Task prompt:
Copy out every line of the material below, character for character, apart from the pictures.

Dataset content:
====

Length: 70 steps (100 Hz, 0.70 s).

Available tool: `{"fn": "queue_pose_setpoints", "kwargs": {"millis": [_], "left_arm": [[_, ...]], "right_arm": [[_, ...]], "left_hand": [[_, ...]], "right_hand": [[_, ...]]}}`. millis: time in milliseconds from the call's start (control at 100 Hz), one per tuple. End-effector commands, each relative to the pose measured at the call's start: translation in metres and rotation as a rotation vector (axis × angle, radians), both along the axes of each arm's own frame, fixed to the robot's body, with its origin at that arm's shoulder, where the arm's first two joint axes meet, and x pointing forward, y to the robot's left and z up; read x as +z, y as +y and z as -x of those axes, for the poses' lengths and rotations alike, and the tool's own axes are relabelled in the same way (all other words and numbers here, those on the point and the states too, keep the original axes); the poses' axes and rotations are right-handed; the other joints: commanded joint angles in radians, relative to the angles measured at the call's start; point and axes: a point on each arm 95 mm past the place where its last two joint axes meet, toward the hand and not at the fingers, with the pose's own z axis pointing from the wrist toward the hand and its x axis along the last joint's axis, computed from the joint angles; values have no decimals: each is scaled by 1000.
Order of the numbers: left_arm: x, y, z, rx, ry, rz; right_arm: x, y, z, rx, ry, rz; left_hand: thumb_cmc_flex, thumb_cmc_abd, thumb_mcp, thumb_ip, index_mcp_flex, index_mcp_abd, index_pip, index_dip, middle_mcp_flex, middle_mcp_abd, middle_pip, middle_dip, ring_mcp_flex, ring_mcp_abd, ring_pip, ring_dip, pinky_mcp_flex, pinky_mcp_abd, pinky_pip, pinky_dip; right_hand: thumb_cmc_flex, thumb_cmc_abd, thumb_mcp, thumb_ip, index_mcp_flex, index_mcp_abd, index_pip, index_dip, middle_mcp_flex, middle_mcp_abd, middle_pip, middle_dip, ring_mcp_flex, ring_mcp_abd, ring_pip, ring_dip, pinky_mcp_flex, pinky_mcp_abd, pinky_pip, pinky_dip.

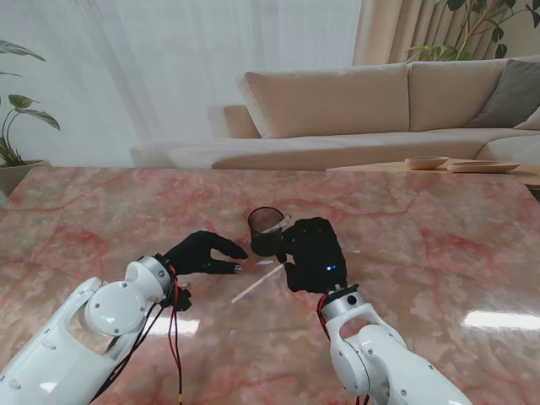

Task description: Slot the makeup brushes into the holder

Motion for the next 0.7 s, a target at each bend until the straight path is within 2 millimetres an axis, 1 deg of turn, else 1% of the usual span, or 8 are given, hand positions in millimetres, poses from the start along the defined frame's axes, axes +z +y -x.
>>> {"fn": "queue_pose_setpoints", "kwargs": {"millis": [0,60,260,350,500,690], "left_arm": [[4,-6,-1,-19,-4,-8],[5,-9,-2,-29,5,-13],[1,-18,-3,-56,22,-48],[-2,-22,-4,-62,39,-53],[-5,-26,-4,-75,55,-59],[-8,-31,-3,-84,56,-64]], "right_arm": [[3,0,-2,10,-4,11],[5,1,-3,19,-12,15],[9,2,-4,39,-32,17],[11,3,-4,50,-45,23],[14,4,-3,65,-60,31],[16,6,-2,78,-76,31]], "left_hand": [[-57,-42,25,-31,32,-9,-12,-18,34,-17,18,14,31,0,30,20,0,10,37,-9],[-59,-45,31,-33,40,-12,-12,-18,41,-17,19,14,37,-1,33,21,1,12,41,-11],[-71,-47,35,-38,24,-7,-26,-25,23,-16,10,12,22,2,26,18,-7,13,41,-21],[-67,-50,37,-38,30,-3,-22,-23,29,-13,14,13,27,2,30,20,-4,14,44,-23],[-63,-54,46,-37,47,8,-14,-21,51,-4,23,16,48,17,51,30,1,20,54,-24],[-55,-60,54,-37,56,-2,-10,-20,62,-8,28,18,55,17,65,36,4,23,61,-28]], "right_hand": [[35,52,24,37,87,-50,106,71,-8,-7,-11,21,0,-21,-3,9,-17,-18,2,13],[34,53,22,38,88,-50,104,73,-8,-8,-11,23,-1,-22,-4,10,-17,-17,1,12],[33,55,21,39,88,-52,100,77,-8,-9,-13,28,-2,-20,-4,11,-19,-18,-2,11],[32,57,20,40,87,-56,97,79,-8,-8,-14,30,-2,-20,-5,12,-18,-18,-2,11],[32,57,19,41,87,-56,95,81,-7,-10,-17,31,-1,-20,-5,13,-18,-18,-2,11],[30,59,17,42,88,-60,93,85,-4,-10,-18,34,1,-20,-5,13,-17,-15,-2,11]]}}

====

Worked solution:
Length: 70 steps (100 Hz, 0.70 s).

Available tool: `{"fn": "queue_pose_setpoints", "kwargs": {"millis": [_], "left_arm": [[_, ...]], "right_arm": [[_, ...]], "left_hand": [[_, ...]], "right_hand": [[_, ...]]}}`. millis: time in milliseconds from the call's start (control at 100 Hz), one per tuple. End-effector commands, each relative to the pose measured at the call's start: translation in metres and rotation as a rotation vector (axis × angle, radians), both along the axes of each arm's own frame, fixed to the robot's body, with its origin at that arm's shoulder, where the arm's first two joint axes meet, and x pointing forward, y to the robot's left and z up; read x as +z, y as +y and z as -x of those axes, for the poses' lengths and rotations alike, and the tool's own axes are relabelled in the same way (all other words and numbers here, those on the point and the states too, keep the original axes); the poses' axes and rotations are right-handed; the other joints: commanded joint angles in radians, relative to the angles measured at the call's start; point and axes: a point on each arm 95 mm past the place where its last two joint axes meet, toward the hand and not at the fingers, with the pose's own z axis pointing from the wrist toward the hand and its x axis along the last joint's axis, computed from the joint angles; values have no decimals: each is scaled by 1000.
Order of the numbers: left_arm: x, y, z, rx, ry, rz; right_arm: x, y, z, rx, ry, rz; left_hand: thumb_cmc_flex, thumb_cmc_abd, thumb_mcp, thumb_ip, index_mcp_flex, index_mcp_abd, index_pip, index_dip, middle_mcp_flex, middle_mcp_abd, middle_pip, middle_dip, ring_mcp_flex, ring_mcp_abd, ring_pip, ring_dip, pinky_mcp_flex, pinky_mcp_abd, pinky_pip, pinky_dip; right_hand: thumb_cmc_flex, thumb_cmc_abd, thumb_mcp, thumb_ip, index_mcp_flex, index_mcp_abd, index_pip, index_dip, middle_mcp_flex, middle_mcp_abd, middle_pip, middle_dip, ring_mcp_flex, ring_mcp_abd, ring_pip, ring_dip, pinky_mcp_flex, pinky_mcp_abd, pinky_pip, pinky_dip.


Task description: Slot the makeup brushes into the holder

Motion for the next 0.7 s, a target at each bend until the straight path is within 2 millimetres an axis, 1 deg of turn, else 1% of the usual span, or 8 are given, hand positions in millimetres, poses from the start along the defined frame's axes, axes +z +y -x.
>>> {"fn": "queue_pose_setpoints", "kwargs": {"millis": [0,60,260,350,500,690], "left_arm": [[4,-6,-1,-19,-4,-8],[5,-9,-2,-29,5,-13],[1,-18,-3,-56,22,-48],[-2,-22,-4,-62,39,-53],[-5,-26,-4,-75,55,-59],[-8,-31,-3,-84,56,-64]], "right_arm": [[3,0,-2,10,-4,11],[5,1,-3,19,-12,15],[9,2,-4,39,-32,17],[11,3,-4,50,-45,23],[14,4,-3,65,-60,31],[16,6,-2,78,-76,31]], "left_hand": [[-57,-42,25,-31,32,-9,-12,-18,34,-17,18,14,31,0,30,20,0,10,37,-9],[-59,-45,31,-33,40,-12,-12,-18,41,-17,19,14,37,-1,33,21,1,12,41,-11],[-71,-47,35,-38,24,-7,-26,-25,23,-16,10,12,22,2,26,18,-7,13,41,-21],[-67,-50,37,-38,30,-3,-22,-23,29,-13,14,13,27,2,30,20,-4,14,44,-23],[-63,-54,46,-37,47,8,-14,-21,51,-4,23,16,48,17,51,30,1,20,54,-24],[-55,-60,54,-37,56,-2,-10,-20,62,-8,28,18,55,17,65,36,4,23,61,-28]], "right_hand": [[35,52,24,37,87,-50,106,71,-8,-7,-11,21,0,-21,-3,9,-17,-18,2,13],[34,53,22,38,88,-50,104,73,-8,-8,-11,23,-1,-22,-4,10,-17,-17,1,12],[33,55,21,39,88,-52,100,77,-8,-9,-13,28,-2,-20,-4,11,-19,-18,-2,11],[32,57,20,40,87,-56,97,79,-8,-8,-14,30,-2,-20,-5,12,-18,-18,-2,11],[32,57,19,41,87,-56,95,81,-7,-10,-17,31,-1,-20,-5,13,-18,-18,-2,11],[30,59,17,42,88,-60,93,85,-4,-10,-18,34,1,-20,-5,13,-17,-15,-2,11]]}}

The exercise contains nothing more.